Notes: T-score represented as dots (with error bars) on colored map. A score of 50 denotes an average population score based on a US population sample.

Operationalizing PROMIS

The delivery of PROMIS is adaptable to the health-care setting. The optimal situation is the use of electronic interfaces to deliver CATs, either within a clinical environment or in the patient’s home. This provides the opportunity to gain the most individualized data, with reduced patient burden (shorter questionnaires), instant feedback, and streamlined data storage and management. The portals through which the PROMIS measures are delivered use proprietary algorithms. Many of the platforms require subscription payments for use, though free and open-source software, such as REDCap, is available. Importantly, for UK users, the storage of data on non-UK servers requires careful data protection assessments, and Caldicott guardian review for all NHS patients and organizations will be required.

The collection of electronic data in UK health service settings may be limited by availability of computers or Wi-Fi-enabled devices in many NHS hospitals, as well as the staffing resources to assist in implementation. Should electronic assessment prove to be unfeasible, the alternative is the collection of paper-based short forms, either in clinical areas or using postal services. Although paper-based assessment also entails substantial implementation issues including scoring, storing, and presenting the collected data, all tasks which would be automated on an electronic system.

For those wishing to implement PROMIS, numerous short forms covering a wide range of domains are available free of charge from the healthmeasures.org website. Furthermore, custom short forms can be created which match the clinical features and symptom severity in the target population. As the items are scored on a common metric, each individual score, regardless of the items selected, remains comparable with the population norms. The item scores can then be tabulated on a preformatted spreadsheet using anonymized patient identifiers; this is uploaded onto the HealthMeasures scoring service, powered by the assessment center (https://www.assessmentcenter.net/ac_scoringservice) and the relevant T-scores are returned.

The flexibility of the PROMIS allows a number of routes to implementation, which may even include stepwise sequential adoption in which institutions begin with the method which best fits their current operational structure and scale up to more complex PROMIS versions.

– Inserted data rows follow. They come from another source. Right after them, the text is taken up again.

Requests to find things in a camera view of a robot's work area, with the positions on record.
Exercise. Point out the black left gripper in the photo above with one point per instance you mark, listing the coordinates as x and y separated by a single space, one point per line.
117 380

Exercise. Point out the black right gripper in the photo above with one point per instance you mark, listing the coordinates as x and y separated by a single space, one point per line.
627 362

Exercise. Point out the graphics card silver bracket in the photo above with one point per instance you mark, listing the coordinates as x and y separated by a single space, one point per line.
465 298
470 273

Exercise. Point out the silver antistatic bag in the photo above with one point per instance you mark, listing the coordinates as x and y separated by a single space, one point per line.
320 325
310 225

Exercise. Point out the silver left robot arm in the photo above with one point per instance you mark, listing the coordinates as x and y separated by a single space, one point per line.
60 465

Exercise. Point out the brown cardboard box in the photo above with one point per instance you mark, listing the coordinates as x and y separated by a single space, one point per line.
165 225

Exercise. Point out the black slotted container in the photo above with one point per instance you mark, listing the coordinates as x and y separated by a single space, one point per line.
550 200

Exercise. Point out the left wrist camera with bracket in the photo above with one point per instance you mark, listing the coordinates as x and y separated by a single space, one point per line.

An example of the operationalization of the PROMIS in a UK health-care setting is presented in the case study.

PROMIS in the UK

Four main PROMIS initiatives are currently developed in the UK. Three of them are research oriented, while the fourth one focuses on the routine measurement of PROMS as part of poststroke routine care (see Case study). As part of an international collaborative effort with researchers in Germany and France, a web-based survey was simultaneously conducted in all three countries using the PROMIS Profile 29. Multigroup confirmatory factor analysis confirmed that scores derived from the PROMIS Profile 29 are largely comparable across UK, France, and Germany. General population reference data were also obtained, which can be compared with data collected with other PROMIS short forms or CATs.13

The National Institutes for Health Research (NIHR) has also supported efforts to validate PROMIS mental health and physical functioning in the UK. This research is now underway and will calibrate PROMIS domains on a representative sample of general population to provide the necessary information to use these domains in the UK, including calibrated item banks and T-scores. Once completed, these domains will be available as both short forms and CATs for use in clinical practice and research.

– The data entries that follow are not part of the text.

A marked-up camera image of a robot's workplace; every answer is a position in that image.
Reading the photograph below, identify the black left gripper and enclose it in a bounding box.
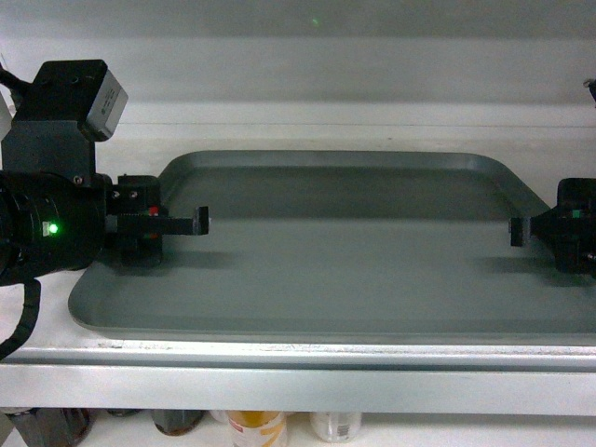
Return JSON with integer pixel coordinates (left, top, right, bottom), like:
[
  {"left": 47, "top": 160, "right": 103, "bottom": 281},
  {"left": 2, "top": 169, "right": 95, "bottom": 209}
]
[{"left": 104, "top": 175, "right": 210, "bottom": 267}]

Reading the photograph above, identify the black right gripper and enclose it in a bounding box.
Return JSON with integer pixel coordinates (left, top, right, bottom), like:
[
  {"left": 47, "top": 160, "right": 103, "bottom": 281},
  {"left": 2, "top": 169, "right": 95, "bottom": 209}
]
[{"left": 508, "top": 178, "right": 595, "bottom": 278}]

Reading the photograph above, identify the grey-green serving tray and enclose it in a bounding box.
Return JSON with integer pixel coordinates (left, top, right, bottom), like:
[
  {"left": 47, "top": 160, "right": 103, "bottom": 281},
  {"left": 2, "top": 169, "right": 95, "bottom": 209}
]
[{"left": 69, "top": 151, "right": 595, "bottom": 345}]

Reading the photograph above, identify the dark sauce jar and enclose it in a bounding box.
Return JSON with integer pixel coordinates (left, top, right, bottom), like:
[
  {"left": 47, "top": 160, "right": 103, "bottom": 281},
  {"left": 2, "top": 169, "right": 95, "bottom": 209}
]
[{"left": 151, "top": 409, "right": 205, "bottom": 437}]

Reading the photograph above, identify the yellow white labelled bottle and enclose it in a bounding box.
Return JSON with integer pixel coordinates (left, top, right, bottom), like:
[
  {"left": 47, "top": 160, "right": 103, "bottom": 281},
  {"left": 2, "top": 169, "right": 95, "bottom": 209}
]
[{"left": 227, "top": 411, "right": 288, "bottom": 447}]

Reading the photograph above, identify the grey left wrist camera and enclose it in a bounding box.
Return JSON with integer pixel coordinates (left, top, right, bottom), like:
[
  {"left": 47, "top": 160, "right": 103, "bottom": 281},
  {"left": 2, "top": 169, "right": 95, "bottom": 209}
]
[{"left": 1, "top": 60, "right": 129, "bottom": 187}]

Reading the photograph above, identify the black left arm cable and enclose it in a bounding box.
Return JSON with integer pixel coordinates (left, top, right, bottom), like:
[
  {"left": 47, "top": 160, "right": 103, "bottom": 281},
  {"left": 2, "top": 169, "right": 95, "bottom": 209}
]
[{"left": 0, "top": 278, "right": 42, "bottom": 360}]

PROMIS has recently been used in a study aimed at assessing patient activation and the relationship between it and the outcome of upper limb injury with 775 UK adults who completed PROMIS upper extremity CATs through the assessment center portal.14

What does it offer for the future? Advantages and challenges

The PROMIS international development team has gone to impressive lengths in their determination to attain the goal of creating a universal language for measuring health concepts. The translation of this aim into enhanced research, improved clinical decision-making, and facilitation of health policy planning are yet to be evidenced in the UK, but the roadmap toward these goals has been created.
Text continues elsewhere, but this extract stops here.